Robert Cahen, que j'avais connu au stage du GRM et qui a ensuite fait partie du Groupe comme moi, devait être dans le Requiem, il m'avait beaucoup encouragé à le faire et avait prédit à cette œuvre, dont il a été le bon ange, un grand destin. Comme il aimait jouer avec les mots, je lui ai fait dire des sortes de variations lettristes sur les mots Libera me, qu'on entend au début du dernier mouvement portant ce titre, et qui précèdent l'entrée du chœur. Ici, il est une voix séparée des autres, à l'écart, comme lorsqu'on est dans un lieu peuplé mais qu'on n'appartient pas à cette foule. Un peu plus tard, Robert a trouvé sa voie comme vidéaste, non sans avoir composé auparavant quelques musiques concrètes pleines de sensibilité (un disque vinyle de ses œuvres édité par le GRM doit sortir prochainement).

Parmi les autres voix, on entend souvent la mienne, mais jouant plusieurs personnages ; il me plaît qu'on ne reconnaisse pas que la voix agonisante de l'Offertoire (5e mouvement), et celle onctueuse du Lux aeterna (9e mouvement) viennent de la même personne. Jouer moi-même une bonne partie des rôles, c'était non seulement pour des raisons d'absence de budget, mais aussi par commodité : j'étais ainsi libre d’essayer des tas de solutions, notamment pour prononcer le mot le plus important, le mot titre: Requiem. Comment dire du latin sans faire pompier ? Dans sa Messe de Liverpool, Pierre Henry avait adopté la solution lettriste, en faisant éclater le texte par le poète Jacques Spacagna. Je voulais au contraire dire le texte littéralement. J’ai essayé des voix sucrées, suaves, pénétrées, mais ça ne collait pas. Puis un matin d’hiver, je me suis réveillé avec un mal à la gorge, et une voix beaucoup plus grave que d’habitude. C’est cette voix de malade au réveil que j’ai mobilisée pour enregistrer le texte sur le magnétophone que j’avais chez moi. Le Requiem est un fruit de l’hiver.
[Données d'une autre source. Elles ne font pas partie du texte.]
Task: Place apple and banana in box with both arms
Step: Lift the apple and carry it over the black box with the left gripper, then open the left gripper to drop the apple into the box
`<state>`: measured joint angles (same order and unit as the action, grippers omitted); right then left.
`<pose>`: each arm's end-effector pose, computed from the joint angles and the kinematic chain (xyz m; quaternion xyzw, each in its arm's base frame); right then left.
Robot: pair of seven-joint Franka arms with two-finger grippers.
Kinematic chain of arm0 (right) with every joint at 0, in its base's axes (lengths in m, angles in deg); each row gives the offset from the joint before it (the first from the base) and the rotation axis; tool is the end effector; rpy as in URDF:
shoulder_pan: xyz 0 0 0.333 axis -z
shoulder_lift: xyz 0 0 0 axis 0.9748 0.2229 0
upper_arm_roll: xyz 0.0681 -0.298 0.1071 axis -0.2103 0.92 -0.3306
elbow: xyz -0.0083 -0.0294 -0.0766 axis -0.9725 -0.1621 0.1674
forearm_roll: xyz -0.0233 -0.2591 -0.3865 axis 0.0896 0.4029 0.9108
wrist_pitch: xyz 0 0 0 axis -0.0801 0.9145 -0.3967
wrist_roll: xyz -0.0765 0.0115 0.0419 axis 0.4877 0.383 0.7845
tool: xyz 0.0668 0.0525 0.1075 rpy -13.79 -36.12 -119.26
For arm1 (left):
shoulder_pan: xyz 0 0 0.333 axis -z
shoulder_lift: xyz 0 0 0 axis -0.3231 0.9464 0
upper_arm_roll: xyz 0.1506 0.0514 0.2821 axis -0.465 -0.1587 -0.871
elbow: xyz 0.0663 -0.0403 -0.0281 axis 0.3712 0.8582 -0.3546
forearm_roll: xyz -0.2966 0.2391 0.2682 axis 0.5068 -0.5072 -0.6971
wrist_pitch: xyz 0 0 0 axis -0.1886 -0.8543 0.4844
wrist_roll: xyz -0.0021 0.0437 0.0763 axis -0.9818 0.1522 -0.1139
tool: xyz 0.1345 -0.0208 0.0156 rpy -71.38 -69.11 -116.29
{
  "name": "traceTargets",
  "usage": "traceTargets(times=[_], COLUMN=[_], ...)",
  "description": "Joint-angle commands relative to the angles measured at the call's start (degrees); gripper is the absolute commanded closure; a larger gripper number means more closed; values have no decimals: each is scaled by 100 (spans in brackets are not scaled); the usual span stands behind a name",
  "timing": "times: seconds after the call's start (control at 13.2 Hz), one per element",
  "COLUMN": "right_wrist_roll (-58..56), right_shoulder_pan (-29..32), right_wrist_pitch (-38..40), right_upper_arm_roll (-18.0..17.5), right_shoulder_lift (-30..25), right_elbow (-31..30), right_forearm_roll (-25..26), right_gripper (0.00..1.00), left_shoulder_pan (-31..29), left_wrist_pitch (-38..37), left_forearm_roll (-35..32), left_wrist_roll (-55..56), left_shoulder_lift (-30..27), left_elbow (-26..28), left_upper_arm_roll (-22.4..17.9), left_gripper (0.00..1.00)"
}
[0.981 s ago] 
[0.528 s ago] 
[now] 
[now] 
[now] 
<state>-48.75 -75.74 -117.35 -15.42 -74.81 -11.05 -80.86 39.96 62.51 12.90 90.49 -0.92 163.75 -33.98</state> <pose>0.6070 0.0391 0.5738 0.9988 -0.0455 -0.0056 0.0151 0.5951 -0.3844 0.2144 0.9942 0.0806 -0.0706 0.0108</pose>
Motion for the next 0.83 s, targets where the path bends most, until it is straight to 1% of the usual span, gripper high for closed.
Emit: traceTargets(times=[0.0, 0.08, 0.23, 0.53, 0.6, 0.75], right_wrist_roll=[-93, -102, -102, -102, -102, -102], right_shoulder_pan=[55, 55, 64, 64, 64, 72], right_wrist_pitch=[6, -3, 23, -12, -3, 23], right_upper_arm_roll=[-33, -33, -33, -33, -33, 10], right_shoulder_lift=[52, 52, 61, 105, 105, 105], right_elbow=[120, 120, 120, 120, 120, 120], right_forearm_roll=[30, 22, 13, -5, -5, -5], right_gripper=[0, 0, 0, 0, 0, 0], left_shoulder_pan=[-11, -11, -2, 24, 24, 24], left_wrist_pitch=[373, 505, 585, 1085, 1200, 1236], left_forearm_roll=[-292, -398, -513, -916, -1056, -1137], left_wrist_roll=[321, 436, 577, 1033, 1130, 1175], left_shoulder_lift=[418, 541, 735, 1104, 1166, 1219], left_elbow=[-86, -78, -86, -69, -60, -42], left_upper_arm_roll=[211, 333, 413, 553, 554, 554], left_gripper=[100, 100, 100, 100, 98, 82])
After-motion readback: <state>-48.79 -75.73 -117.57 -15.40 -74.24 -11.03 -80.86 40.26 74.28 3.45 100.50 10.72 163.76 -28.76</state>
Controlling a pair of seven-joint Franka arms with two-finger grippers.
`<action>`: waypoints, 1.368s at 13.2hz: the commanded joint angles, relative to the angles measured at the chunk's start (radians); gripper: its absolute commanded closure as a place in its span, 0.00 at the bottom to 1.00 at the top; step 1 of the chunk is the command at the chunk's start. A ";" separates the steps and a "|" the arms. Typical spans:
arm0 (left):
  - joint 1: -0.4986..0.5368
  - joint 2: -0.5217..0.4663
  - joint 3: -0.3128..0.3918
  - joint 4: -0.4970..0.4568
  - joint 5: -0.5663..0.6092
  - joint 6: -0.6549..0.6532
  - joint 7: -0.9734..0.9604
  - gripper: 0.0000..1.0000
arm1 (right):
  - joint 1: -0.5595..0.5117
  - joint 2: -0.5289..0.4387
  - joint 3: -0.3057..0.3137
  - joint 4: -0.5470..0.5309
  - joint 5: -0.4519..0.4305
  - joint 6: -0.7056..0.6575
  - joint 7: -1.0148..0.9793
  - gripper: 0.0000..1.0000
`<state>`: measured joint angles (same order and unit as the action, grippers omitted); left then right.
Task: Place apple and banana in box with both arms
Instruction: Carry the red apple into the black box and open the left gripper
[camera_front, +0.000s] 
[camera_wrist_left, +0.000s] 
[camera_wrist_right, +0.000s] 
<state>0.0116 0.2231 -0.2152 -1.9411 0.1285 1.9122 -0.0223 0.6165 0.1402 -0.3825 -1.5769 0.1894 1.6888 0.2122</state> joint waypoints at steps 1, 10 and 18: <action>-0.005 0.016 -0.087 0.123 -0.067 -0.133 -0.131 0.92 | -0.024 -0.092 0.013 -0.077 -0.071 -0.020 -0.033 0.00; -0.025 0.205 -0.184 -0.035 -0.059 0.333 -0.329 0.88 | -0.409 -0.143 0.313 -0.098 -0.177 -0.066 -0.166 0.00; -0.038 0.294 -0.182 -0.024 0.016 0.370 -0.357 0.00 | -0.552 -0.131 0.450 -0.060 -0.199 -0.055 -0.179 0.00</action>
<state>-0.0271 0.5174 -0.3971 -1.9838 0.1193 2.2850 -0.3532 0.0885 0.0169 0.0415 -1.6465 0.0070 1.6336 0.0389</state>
Parmi les solistes (dans un troisième blog, j'aborderai entre autres le rôle du chœur), il fallait une voix qui tranche sur celles des autres. Un ami de mon père, professeur de français et peintre amateur de talent, André Allag, avait une voix très adulte, impérative et bien placée, qui pouvait contraster avec les voix malades, évanescentes, hurlantes, trébuchantes, hystérisées ou distantes qui peuplent l'œuvre. Par chance j'ai passé la période du Nouvel An 1972-73 chez mon père et sa femme Hélène, dans la maison qu'ils s'étaient fait construire à Riunoguès, Pyrénées-Orientales, et les Allag étaient là aussi. J'ai fait lire à André une scène de l'Évangile, celle où Jésus visite les deux sœurs Marthe et Marie de son ami Lazare, qui vient de mourir (et qu'il ressuscitera). « En ce temps-là, Marthe dit à Jésus : si tu avais été là, mon frère ne serait pas mort. » Ce moment où une voix semble vraiment croire à ce qu'elle dit, s'y identifier, je l'ai associé à un déchaînement sonore (à partir de sons de piano-jouet, d'harmonica et de synthétiseurs, et de défilements affolés de la bande magnétique). Moi qui suis fasciné par la division entre le diseur et le dit, je devais inscrire dans mon Requiem, comme exceptionnel, ce moment où, au beau milieu de l'œuvre, cette division semble abolie.